The titular Bishop is superhuman mutant who can absorb and redirect energy. He's also a time traveller, a member of the mutant police force the X.S.E. (Xavier's Security Enforcers) from 70 years in the future. Along with his colleagues Randall and Malcolm, he pursued the mutant criminal Fitzroy and his allies through a portal to the present day. Now his comrades are dead and Bishop's joined the X-Men, the band of mutant heroes he'd only read about in the history books.

When Bishop discovers that one fugitive from the future, the murderous body-thief Mountjoy, is still at large, the hunt for the killer brings back old memories and makes Bishop question his own identity. Is he an X-Man, or an X.S.E. officer?

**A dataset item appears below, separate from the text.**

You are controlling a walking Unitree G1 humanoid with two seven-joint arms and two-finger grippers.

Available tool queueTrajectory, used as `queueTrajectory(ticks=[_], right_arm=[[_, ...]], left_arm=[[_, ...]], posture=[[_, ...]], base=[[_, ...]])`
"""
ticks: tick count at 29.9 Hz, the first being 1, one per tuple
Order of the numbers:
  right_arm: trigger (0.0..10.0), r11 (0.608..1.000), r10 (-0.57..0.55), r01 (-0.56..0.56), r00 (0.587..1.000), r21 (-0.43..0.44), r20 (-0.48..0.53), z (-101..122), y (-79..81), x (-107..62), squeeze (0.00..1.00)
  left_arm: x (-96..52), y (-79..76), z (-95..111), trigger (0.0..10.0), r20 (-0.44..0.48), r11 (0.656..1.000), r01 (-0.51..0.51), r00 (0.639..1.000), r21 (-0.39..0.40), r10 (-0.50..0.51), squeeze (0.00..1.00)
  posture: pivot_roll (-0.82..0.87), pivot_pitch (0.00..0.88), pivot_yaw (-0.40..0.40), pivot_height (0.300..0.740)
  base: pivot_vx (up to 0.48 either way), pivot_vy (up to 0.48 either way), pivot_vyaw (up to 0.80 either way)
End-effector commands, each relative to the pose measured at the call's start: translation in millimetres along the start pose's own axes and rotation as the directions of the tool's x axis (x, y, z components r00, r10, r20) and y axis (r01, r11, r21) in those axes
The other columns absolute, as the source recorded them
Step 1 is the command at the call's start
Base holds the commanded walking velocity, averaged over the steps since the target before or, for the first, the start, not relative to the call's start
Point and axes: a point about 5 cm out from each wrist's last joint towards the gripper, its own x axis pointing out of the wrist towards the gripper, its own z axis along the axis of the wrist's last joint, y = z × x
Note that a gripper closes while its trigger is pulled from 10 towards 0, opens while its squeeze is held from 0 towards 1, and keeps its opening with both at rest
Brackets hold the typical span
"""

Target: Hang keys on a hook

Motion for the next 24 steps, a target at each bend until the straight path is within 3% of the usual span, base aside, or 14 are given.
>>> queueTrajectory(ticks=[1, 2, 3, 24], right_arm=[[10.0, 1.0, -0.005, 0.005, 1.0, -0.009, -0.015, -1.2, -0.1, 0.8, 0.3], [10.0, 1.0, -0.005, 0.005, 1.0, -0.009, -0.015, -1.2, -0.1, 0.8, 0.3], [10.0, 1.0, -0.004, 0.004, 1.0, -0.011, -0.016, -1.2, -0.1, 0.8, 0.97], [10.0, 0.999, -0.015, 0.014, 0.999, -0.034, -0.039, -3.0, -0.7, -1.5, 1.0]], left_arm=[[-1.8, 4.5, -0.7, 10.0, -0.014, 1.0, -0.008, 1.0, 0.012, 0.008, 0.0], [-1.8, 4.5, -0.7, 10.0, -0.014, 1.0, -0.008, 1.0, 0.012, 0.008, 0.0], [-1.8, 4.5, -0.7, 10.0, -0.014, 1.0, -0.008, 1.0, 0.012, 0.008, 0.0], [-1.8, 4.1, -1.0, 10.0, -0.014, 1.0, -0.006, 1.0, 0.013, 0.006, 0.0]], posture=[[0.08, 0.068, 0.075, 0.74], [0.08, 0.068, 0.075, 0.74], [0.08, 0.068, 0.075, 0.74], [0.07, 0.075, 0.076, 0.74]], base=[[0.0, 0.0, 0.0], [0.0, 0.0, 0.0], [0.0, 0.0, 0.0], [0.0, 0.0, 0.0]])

Bishop contains examples of the following tropes:

  • Danger Room Cold Open: The first issue opens with Bishop, Randall and Malcolm fighting against Fitzroy's renegades. It's not a flashback, it's a danger room simulation of the battle in which Randall and Malcolm died. Bishop's been repeating it almost daily, trying to find a path that would have saved his friends, refusing to accept that it's an impossible challenge.
  • Grand Theft Me: Mountjoy's powers allow him to possess other people, physically merging his body into theirs. He can influence their actions, remaining almost undetectable. Alternatively, he can mount a 'hostile takeover', borrowing their powers and memories as well, and eventually consuming his victim.
  • Hallucinations: After being caught in an explosion, a shaken and concussed Bishop starts hallucinating, drifting between the present day and memories of his life in the future.
  • He Knows Too Much: Bantam, whose body was hosting Mountjoy, is the only person who knows the body thief travelled back in time with Fitzroy's rabble, as hiding within Bantam made him undetectable. And if Mountjoy can silence Bantam before he tells Bishop, then nobody will know he's here at all...
  • Mugging the Monster: In the first issue, Mountjoy's just about to murder Bantam when a gang of street thugs decide to rough them up. Mountjoy effortlessly kills most of them, then uses his powers to merge with and possess the sole survivor.
  • Projected Man: Forge repairs and upgrades Bishop's hologram of his dead sister Shard. The new version can speak and act independently, and has a personality based on Bishop's memories of the real Shard.
  • Super-Reflexes: Mountjoy effortlessly defeats normal foes, often relying on knives and a crossbow rather than his powers. It initially seems he's a very fast, superhumanly skilled warrior, but this is subverted when it's revealed that his 'Basilisk Field' is slowing anyone who gets too close to him.
  • Thou Shalt Not Kill: Bishop finds himself caught between his X.S.E. training, which instructs him to execute Mountjoy, and the X-Men's less lethal philosophy. The hologram of his sister, X.S.E. officer Shard, voices the argument in favor of killing Mountjoy, who's essentially a superpowered Serial Killer. Bishop eventually decides against that, following Xavier's principles and rejoining the X-Men instead.
  • Two Beings, One Body: Mountjoy's powers let him physically absorb others. After a while, he consumes them, but in the short term they become a merged being with Mountjoy's mind in control. This can lead to some Body Horror, often with the victim's agonised face surfacing on Montjoy's skin, trying to break free of his flesh. If the victim is a mutant, it can also let him use their powers.